#### PROBLEM TO SOLVE
If a line in the records below contains the word "basket", copy it out.

EXERCISE MATERIALS Start Marker

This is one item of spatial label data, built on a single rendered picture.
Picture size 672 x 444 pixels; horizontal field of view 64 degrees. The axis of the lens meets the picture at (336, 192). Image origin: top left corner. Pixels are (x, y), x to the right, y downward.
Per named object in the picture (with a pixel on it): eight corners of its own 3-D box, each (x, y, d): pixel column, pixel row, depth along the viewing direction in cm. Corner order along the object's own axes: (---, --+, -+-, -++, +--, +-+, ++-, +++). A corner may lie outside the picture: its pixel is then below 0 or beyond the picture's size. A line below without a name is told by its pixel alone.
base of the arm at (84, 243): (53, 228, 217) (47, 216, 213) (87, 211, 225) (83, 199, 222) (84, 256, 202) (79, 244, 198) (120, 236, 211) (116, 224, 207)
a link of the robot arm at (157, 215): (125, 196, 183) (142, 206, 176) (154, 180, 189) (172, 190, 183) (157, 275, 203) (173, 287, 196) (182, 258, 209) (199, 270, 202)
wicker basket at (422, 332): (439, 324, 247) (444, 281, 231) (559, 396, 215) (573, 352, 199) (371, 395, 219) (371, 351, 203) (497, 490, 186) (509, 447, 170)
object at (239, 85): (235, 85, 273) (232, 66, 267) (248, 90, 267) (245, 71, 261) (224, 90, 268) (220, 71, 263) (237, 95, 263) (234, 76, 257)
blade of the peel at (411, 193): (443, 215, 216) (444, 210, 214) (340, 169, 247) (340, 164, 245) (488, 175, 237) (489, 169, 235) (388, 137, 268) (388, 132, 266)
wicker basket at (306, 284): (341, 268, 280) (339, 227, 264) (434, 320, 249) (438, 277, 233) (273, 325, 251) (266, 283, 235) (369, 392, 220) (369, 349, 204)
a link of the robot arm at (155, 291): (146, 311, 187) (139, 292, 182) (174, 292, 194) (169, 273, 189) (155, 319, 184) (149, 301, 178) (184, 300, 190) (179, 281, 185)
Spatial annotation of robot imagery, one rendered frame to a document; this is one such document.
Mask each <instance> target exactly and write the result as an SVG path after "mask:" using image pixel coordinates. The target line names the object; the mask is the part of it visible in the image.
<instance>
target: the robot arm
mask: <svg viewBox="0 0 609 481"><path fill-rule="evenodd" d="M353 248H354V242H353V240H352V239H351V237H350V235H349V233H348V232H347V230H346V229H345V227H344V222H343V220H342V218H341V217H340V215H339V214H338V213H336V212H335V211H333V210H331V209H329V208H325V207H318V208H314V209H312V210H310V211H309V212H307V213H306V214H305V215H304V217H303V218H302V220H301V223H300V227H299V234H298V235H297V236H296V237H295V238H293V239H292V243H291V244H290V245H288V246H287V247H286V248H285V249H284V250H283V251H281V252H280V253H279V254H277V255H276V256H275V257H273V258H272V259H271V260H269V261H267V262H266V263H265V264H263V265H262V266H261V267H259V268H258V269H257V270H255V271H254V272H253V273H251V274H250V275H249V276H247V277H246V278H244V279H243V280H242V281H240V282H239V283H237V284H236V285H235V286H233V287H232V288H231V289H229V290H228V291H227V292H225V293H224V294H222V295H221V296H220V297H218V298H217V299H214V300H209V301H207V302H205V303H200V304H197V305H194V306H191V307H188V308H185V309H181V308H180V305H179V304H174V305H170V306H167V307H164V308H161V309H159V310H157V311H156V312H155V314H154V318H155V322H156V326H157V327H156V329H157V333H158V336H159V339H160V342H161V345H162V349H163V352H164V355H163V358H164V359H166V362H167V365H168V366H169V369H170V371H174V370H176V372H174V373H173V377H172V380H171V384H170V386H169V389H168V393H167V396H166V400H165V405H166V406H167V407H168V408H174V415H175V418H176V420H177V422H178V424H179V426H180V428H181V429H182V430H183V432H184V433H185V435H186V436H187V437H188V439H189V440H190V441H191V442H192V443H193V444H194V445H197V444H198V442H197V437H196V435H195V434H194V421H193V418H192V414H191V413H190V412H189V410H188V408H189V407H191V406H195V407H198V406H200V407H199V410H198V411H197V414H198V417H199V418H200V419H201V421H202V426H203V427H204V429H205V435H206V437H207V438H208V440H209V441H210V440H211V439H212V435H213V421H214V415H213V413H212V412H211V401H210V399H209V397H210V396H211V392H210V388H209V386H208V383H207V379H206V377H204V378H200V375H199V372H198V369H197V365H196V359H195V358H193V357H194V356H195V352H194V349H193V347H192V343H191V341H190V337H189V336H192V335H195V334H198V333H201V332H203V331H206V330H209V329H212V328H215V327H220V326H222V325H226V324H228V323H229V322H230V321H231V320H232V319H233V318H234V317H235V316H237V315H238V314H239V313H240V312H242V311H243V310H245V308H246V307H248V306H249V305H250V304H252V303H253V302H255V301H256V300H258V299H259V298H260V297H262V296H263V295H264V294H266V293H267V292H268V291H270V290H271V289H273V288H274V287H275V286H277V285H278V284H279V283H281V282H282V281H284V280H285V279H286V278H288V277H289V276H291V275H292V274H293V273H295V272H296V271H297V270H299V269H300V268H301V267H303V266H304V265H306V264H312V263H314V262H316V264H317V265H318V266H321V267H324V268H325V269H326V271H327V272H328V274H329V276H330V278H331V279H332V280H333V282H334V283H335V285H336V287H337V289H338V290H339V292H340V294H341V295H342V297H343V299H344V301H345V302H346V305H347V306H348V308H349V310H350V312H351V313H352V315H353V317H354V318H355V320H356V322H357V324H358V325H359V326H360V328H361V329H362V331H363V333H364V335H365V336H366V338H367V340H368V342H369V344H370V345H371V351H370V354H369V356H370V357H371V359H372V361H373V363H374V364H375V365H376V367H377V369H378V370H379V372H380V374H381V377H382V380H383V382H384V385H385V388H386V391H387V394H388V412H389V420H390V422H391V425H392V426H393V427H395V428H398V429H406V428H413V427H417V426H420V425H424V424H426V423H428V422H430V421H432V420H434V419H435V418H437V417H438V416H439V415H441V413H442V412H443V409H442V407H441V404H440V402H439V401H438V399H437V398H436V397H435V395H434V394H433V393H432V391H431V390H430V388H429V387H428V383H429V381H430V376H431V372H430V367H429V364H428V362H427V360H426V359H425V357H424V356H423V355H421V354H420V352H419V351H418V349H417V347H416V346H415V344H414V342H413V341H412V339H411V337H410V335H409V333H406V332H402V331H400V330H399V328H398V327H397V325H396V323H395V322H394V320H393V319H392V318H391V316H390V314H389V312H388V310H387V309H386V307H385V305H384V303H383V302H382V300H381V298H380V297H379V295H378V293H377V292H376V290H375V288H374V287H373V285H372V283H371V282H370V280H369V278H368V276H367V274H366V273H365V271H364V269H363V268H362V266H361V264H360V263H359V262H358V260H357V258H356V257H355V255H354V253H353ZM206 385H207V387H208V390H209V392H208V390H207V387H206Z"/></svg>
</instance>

EXERCISE MATERIALS End Marker

#### RESPONSE AREA
wicker basket at (422, 332): (439, 324, 247) (444, 281, 231) (559, 396, 215) (573, 352, 199) (371, 395, 219) (371, 351, 203) (497, 490, 186) (509, 447, 170)
wicker basket at (306, 284): (341, 268, 280) (339, 227, 264) (434, 320, 249) (438, 277, 233) (273, 325, 251) (266, 283, 235) (369, 392, 220) (369, 349, 204)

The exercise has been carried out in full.